When moving from On-premises Hadoop to hosting Big Data Environments on cloud, there can be a few different options architecture can be designed around based on needs, e.g Using Azure Cosmos DB while moving from Hbase and/or Hosting data and leveraging Azure Synapse analytics for Hive workload. As you will read in the upcoming sections Databricks can be heavily leveraged for multiple data sources such as, Hive jobs can usually be run out of the box on Spark, Spark SQL supports vast majority of Hive query features. Storm is legacy technology and can be replaced with Spark Streaming or serverless processing. Impala: in Databricks’s own published benchmarks, Databricks outperforms Impala also MapReduce is legacy technology and can be replaced with Spark.
All user authentication to the Azure Databricks Workspace is done via Entra ID single sign-on functionality. Additionally, Entra ID conditional access can be leveraged for fine-grain access control to the Databricks workspace.
Authorization is achieved using a combination of Entra ID and Databricks Access Control Lists (ACLs). Users and groups defined within Entra ID can be imported to the Databricks workspace via SCIM. Access to data residing in ADLS gen1&2 (at the file or folder levels) can be orchestrated using Entra ID credential passthrough. Access to the Databricks workspace objects are governed by ACLs. Row-level and column-level permissions and data masking for table data is managed using Databricks dynamic views.
Advanced security features can be implemented using 3rd party partner solutions, Privacera and Immuta.

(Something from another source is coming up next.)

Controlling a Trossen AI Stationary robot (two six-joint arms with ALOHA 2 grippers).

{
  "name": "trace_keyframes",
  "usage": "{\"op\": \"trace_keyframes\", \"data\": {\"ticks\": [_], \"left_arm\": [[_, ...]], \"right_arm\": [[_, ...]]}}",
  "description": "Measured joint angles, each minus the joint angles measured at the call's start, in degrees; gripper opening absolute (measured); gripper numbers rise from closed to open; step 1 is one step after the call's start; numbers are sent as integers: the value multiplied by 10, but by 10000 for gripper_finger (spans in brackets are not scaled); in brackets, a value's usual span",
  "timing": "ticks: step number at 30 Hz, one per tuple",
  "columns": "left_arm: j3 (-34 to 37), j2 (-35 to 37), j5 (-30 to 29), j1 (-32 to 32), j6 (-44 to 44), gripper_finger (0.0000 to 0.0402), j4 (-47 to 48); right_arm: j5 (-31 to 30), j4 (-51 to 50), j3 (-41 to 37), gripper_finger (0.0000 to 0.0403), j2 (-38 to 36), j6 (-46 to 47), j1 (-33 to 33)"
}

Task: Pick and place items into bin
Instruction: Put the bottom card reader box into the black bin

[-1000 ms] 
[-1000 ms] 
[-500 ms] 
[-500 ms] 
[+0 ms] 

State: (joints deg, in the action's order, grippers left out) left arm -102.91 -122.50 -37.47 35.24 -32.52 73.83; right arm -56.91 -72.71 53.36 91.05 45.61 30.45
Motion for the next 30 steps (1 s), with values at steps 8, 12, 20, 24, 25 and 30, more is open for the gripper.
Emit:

Security on Cosmos DB can be achieved with combination of various features available and other Azure security services. For more information head to https://docs.microsoft.com/azure/cosmos-db/database-security
Security requirement | Azure Cosmos DB's security approach |
---|---|
Network security | Using an IP firewall is the first layer of protection to secure your database. |
Authorization | Azure Cosmos DB uses hash-based message authentication code (HMAC) for authorization. |
Users and permissions | Users and permissionsUsing the primary key for the account, you can create user resources and permission resources per database. A resource token is associated with a permission in a database and determines whether the user has access (read-write, read-only, or no access) to an application resource in the database. |
Entra ID integration (Azure RBAC) | You can also provide or restrict access to the Cosmos account, database, container, and offers (throughput) using Access control (IAM) in the Azure portal. IAM provides role-based access control and integrates with Entra ID. |
Protect and isolate sensitive data | All data in the regions listed in What's new? is now encrypted at rest. Personal data and other confidential data can be isolated to specific container and read-write, or read-only access can be limited to specific users. |
Encryption at rest | All data stored into Azure Cosmos DB is encrypted at rest. Learn more in Azure Cosmos DB encryption at rest |
The following screenshot shows how you can use audit logging and activity logs to monitor your account:
**Image source: Microsoft Docs
Security in Azure Synapse Analytics can be achieved by using below methods:
Security requirement | Azure Synapse Analytics Security approach |
---|---|
Assess control | Regulatory Compliance in Azure Policy provides Microsoft created and managed initiative definitions, known as built-ins, for the compliance domains and security controls related to different compliance standards. This page lists the compliance domains and security controls for Azure App Configuration. You can assign the built-ins for a security control individually to help make your Azure resources compliant with the specific standard. |
Encryption at rest | Azure Synapse Analytics offers a second layer of encryption for the data in your workspace with a customer-managed key. This key is safeguarded in your Azure Key Vault, which allows you to take ownership of key management and rotation. The first layer of encryption for Azure services is enabled with platform-managed keys. By default, Azure Disks, and data in Azure Storage accounts are automatically encrypted at rest. |
KMS | The Azure Synapse encryption model with customer-managed keys involves the workspace accessing the keys in Azure Key Vault to encrypt and decrypt as needed. The keys are made accessible to the workspace either through an access policy or Azure Key Vault RBAC access. |
Network Security | · Azure Synapse Analytics IP firewall rules · Azure Synapse Analytics Managed Virtual Network · Synapse Managed private endpoints · Data exfiltration protection for Azure Synapse Analytics workspaces · Connect to Azure Synapse Studio using Azure Private Link Hubs · Connect to a secure Azure storage account from your Synapse workspace |
Authentication and pass-through | With Entra ID authentication, you can centrally manage user identities that have access to Azure Synapse to simplify permission management. Use Multi-factor Entra ID authentication with Synapse SQL (SSMS support for MFA) Optionally one may also choose to use SQL Authentication to gain user access to the data. |
Access Control | Entry-level |
To read more about Security in Synapse Analytics please follow https://docs.microsoft.com/azure/synapse-analytics/security-controls-policy
HDInsight is a Hortonworks-derived distribution provided as a first party service on Azure. It supports the most common Big Data engines, including MapReduce, Hive on Tez, Hive LLAP, Spark, HBase, Storm, Kafka, and Microsoft R Server. It is aimed to provide a developer self-managed experience with optimized developer tooling and monitoring capabilities.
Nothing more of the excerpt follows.